You are viewing a plain text version of this content. The canonical link for it is here.
Posted to fop-dev@xmlgraphics.apache.org by m....@gmx.de on 2002/11/21 14:33:12 UTC

Background information about using unicode characters

Hi,

I'm using fop 0.20.4 with jdk 1.4 and would like to get some background
information about how fop embedds unicode character from a true type font which
is not one of the 14 PDF Standard Fonts. I used "Arial Unicode Ms.ttf" to
embed some asien characters into an pdf document. Based on the information from
the fop homepage I assume that only the needed character, its encoding and the
glyph is embedded into the pdf file to enable the Acrobat Reader to render
the character correctly.  Is that correct, or are more information embedded
like the whole codepage in which the charater is in? Or which information are
exactly embedded into the pdf file? Can I rely on the assumption that the
pdf file with the embedded font will be displayed correctly independingly on
the
operating system and the available fonts on which ever computer the pdf file
is trying to be viewed?

Is it possible to create a PDF file with FOP which just describes a
character by its unicode representation and the corresponding glyph to display the
character is loaded from one of the available fonts from the computer where the
pdf file is viewed? That would be an interesting an valueable feature
instead of embedding the font file.

Thanks a lot for any information to clarify understanding!

Markus



-- 
+++ GMX - Mail, Messaging & more  http://www.gmx.net +++
NEU: Mit GMX ins Internet. Rund um die Uhr für 1 ct/ Min. surfen!


---------------------------------------------------------------------
To unsubscribe, e-mail: fop-dev-unsubscribe@xml.apache.org
For additional commands, email: fop-dev-help@xml.apache.org


Re: Background information about using unicode characters

Posted by Oleg Tkachenko <ol...@multiconn.com>.
Tore Engvig wrote:

> This has the drawback that searching or cut'n' paste fra the PDF document
> won't work (e.g. see bug #5335). To fix this, a ToUnicode mapping should be
> created such that the characters in the PDF document are unicode (UTF-16
> encoded) and a mapping between unicode and glyph index is embedded with the
> font. The reason why this wasn't implemented to begin with was that it
> wasn't documented very well in the PDF spec. Experimenting with different
> settings was hard (development on a slow computer implied a very long and
> frustrating round-trip)  and error messages from Acrobat reader wasn't very
> cooperative :)
> Since then Adobe has published a tutorial and howto for creating ToUnicode
> maps:
> http://partners.adobe.com/asn/developer/pdfs/tn/5411.ToUnicode.pdf
> So it should be easier to create now.

Good answer, Tore! I saved link to your post in bug #5335 if you don't mind.

-- 
Oleg Tkachenko
eXperanto team
Multiconn Technologies, Israel


---------------------------------------------------------------------
To unsubscribe, e-mail: fop-dev-unsubscribe@xml.apache.org
For additional commands, email: fop-dev-help@xml.apache.org


RE: Background information about using unicode characters

Posted by Tore Engvig <to...@tracetracker.com>.

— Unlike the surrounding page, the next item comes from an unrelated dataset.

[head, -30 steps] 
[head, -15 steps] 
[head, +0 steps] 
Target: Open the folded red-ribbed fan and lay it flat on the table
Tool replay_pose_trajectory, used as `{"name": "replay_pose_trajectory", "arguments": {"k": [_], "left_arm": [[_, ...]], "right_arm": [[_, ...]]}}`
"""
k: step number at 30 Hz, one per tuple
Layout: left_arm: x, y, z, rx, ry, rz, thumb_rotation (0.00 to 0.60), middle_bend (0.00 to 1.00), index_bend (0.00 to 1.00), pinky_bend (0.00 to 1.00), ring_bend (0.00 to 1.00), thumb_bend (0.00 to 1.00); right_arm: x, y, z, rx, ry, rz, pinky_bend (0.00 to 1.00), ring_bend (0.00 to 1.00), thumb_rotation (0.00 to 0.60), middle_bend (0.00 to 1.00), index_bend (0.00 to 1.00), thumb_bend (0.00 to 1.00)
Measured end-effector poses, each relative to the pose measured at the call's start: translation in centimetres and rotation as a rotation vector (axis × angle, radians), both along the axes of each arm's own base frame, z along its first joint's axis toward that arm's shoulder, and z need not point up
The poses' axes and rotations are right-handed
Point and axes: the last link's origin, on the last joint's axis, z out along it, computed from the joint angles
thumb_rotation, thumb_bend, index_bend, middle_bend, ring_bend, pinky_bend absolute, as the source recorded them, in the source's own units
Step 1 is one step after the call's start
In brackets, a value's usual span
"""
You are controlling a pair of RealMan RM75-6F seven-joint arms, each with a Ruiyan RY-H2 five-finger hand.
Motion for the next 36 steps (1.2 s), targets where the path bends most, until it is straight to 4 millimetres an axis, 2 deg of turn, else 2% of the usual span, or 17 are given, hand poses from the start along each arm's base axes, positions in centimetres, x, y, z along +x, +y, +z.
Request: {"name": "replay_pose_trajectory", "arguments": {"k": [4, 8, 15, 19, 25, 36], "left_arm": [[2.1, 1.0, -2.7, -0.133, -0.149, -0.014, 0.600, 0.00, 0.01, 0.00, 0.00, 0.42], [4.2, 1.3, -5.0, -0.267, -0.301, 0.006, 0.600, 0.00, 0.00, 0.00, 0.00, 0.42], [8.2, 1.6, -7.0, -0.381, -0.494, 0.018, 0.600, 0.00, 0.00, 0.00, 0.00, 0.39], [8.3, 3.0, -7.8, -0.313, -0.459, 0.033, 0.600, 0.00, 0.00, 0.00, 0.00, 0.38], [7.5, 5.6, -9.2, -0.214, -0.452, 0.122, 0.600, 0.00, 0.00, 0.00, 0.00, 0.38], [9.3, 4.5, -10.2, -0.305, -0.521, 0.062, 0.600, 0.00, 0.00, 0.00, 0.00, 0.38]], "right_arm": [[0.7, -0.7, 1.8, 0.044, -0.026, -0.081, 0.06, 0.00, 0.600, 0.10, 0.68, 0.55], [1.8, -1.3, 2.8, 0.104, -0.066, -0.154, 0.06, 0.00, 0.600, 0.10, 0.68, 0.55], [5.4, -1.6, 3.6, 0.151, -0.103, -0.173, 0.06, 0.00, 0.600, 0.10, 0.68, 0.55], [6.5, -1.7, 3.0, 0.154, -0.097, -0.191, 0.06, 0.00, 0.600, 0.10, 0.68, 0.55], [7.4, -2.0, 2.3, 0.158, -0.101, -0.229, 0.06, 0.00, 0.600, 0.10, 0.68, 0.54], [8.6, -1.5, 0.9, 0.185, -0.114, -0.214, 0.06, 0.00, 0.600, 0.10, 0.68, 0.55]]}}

m.schaeffler@gmx.de wrote:

> Hi,
>
> I'm using fop 0.20.4 with jdk 1.4 and would like to get some background
> information about how fop embedds unicode character from a true
> type font which
> is not one of the 14 PDF Standard Fonts. I used "Arial Unicode Ms.ttf" to
> embed some asien characters into an pdf document. Based on the
> information from
> the fop homepage I assume that only the needed character, its
> encoding and the
> glyph is embedded into the pdf file to enable the Acrobat Reader to render
> the character correctly.  Is that correct, or are more
> information embedded
> like the whole codepage in which the charater is in? Or which
> information are
> exactly embedded into the pdf file?

For TrueType fonts, only the glyphs used are embedded. When you embed a
truetype font, a new font containing only the glyphs used are created from
the original font and embedded in the pdf document. The embedded font
contains only the minimum needed to be embedded in a pdf document (i.e no
codepage information). The PDF document will then contain indexes to the
glyphs in the font instead of characters using an encoding.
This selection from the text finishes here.